My body was at the lacrosse tournament. My mind was on cancer. Again. (2015).

"Hi Sherri, it's Doctor Lui, is this a good time to talk?" I was in the car with my family headed to Kirkland Washington for Dylan's lacrosse tournament. "Sure. What's up?" I asked casually, trying to stay calm as if she was a friend calling to chat rather than my dermatologist with test results. This is not going to be good news. “I’m calling because one of the moles we removed last week has shown a malignancy," she explained calmly, "I would like to remove it sooner rather than later." I knew from my breast cancer days that was code for "let's not f**k around with this." Five days later, I was on the table.

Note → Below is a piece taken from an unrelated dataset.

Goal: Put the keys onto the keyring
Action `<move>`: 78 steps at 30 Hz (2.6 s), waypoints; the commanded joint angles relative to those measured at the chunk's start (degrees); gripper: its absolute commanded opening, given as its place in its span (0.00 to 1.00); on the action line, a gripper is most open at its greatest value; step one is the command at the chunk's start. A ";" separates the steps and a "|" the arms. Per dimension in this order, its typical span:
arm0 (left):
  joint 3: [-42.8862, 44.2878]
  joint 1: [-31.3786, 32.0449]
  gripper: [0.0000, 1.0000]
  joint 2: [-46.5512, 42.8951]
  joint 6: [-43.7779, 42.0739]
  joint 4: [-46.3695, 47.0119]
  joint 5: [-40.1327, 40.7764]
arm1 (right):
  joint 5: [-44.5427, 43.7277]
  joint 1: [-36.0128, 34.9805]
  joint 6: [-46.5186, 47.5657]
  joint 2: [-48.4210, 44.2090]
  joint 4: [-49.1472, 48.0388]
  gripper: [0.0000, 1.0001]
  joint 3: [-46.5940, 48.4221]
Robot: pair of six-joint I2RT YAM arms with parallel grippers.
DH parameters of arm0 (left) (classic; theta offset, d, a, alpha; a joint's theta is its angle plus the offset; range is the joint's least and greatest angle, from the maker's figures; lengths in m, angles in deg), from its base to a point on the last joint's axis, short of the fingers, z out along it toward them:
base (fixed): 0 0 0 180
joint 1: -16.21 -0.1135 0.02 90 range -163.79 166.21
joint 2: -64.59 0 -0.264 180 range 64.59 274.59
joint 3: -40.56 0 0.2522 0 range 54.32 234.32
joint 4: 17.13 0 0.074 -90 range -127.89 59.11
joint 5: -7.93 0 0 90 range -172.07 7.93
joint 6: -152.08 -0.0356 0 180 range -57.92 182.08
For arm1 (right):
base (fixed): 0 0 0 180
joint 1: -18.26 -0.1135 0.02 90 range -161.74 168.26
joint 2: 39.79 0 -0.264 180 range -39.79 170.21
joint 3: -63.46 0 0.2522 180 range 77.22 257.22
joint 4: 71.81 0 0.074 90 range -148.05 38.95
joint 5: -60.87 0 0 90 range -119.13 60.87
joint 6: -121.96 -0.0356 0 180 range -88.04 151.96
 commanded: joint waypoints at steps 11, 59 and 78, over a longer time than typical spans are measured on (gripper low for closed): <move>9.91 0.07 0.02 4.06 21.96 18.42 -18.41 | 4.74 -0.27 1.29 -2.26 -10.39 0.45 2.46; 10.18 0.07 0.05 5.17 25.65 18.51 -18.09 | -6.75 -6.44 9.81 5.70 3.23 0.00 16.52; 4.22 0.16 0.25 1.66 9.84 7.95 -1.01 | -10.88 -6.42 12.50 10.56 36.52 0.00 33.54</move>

"I know it looks scary," Dr. Lui said, watching the blood drain from my face as I looked the layers of stitches that extended from my upper thigh to me knee cap, "but the good news is I'm confident we got all the affected tissue." The healthy, rational part of me was relieved. Grateful, the cancer was found before it had a chance of spreading to other parts of my body, as Melanoma is prone to do. But the anxious, hungry, irrational part of my brain had more significant concerns. It was that voice in my head that was drowning out the doctor's instructions about wound care and pain management. How am I going to exercise with…. THIS?! My leg resembled more of a gory Halloween prop from an elementary school haunted house than a body part. It was currently a limb that could barely help me walk out the office door, let alone run, anywhere. So here it was, the thing I had said I wanted, something to help me stop running. To slow me down so my body could put on the weight it so desperately needed. The weight I had been saying I wanted to gain. But at that moment, I felt like a poker player who up until then, had control of the table.


And my body, had just called my bluff.